■ Assignment: Filter out all lines without the word "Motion" from the data below, please, and copy the rest.

■ Supplied data:
──────

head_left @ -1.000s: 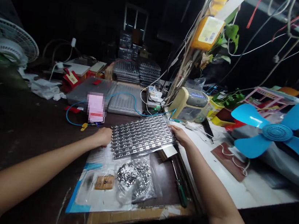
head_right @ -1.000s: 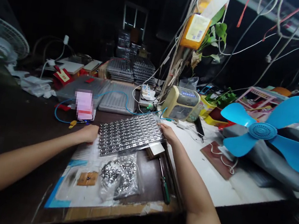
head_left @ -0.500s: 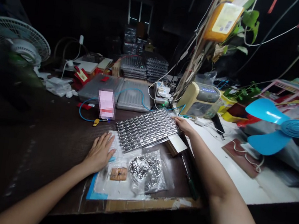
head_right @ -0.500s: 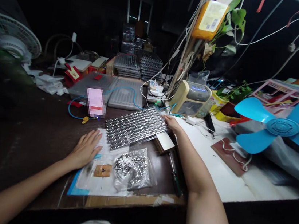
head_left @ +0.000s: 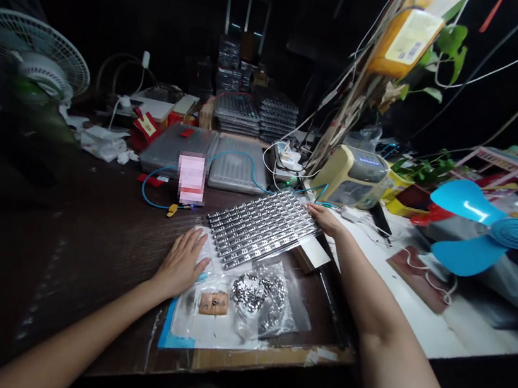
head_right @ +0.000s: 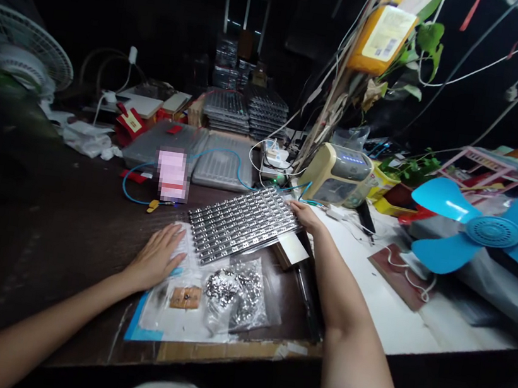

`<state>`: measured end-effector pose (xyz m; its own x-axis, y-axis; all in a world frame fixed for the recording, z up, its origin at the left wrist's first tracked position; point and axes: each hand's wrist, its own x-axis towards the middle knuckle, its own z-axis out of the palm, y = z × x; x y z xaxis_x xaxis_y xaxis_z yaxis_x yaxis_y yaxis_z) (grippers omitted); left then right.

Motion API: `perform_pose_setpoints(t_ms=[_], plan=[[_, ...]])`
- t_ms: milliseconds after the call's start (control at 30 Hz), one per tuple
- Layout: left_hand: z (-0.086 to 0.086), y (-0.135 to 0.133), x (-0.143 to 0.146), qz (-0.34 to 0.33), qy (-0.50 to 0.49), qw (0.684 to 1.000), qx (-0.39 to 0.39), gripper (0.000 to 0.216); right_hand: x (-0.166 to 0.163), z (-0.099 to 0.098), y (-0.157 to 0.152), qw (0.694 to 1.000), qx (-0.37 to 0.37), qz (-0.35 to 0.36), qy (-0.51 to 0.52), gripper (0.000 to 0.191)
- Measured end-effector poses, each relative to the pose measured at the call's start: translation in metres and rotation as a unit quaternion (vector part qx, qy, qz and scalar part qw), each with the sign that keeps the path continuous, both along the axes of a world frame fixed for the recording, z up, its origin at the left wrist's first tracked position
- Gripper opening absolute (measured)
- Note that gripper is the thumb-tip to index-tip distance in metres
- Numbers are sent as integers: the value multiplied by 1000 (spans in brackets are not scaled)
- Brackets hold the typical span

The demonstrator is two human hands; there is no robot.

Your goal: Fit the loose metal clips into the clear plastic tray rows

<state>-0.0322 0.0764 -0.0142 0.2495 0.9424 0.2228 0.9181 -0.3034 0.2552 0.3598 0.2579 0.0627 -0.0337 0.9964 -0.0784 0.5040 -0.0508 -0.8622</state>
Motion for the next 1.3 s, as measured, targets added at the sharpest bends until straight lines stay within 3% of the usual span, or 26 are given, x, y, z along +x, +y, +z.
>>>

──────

■ Task result:
Motion API: `perform_pose_setpoints(t_ms=[_], plan=[[_, ...]])`
Motion for the next 1.3 s, as measured, targets added at the sharpest bends until straight lines stay within 3% of the usual span, or 26 are given, x, y, z along +x, +y, +z.

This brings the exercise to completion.